US 12,462,334 B2
Neural radiance fields for orthographic imagery
Yuanming Shu, Toronto (CA); and Weiguang Ding, Toronto (CA)
Assigned to 1000786269 ONTARIO INC., Toronto (CA)
Filed by 1000786269 ONTARIO INC., Toronto (CA)
Filed on May 5, 2025, as Appl. No. 19/198,205.
Application 19/198,205 is a continuation of application No. 19/052,473, filed on Feb. 13, 2025.
Claims priority of provisional application 63/746,311, filed on Jan. 17, 2025.
Claims priority of provisional application 63/554,620, filed on Feb. 16, 2024.
Prior Publication US 2025/0322486 A1, Oct. 16, 2025
This patent is subject to a terminal disclaimer.
Int. Cl.

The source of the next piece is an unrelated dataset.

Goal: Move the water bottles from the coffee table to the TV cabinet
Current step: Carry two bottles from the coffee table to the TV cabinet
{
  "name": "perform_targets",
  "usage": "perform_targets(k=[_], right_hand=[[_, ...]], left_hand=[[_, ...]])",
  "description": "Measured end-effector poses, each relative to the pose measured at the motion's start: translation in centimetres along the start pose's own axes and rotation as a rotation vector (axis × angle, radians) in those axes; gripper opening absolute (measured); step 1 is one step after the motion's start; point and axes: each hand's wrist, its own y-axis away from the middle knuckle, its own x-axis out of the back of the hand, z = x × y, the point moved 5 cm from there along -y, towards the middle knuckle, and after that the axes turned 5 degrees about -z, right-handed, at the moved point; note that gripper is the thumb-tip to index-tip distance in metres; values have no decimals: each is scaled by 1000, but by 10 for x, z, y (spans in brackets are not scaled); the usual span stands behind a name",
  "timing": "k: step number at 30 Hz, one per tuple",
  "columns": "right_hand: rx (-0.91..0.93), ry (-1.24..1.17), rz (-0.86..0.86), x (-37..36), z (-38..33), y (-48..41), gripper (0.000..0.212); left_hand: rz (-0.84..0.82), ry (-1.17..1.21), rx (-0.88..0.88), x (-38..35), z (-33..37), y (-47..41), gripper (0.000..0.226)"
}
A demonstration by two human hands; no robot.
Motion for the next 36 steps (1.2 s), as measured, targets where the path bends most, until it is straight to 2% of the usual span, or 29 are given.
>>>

G06T 3/06 (2024.01); G06T 3/04 (2024.01); G06T 3/4038 (2024.01); G06T 7/50 (2017.01)
CPC G06T 3/06 (2024.01) [G06T 3/04 (2024.01); G06T 3/4038 (2013.01); G06T 7/50 (2017.01); G06T 2200/32 (2013.01); G06T 2207/10032 (2013.01); G06T 2207/20016 (2013.01); G06T 2207/20221 (2013.01)] 18 Claims
OG exemplary drawing
 
1. A method comprising:
accessing a plurality of source images depicting a scene from multiple points of view;
encoding at least some of the plurality of source images each into a corresponding series of multiscale feature maps;
receiving a definition of an orthographic projection of the scene; and
generating an orthographic image of the scene corresponding to the orthographic projection, wherein the generating involves:
applying global attention, based on the definition of the orthographic projection, across a set of higher-level features of the series of multiscale feature maps of at least some of the encoded source images, to produce a first set of decoded features;
applying a convolutional and upsampling layer to the first set of decoded features to produce a second set of decoded features;
generating a depth map for the scene corresponding to the orthographic projection of the scene based on the second set of decoded features;
for each point on the depth map corresponding to a pixel that should be rendered in the orthographic image, back-projecting the point through the orthographic projection to determine a set of lower-level features of the series of multiscale feature maps to be used to decode the pixel; and
applying local attention across the set of lower-level features to produce a third set of decoded features from which pixel information can be determined.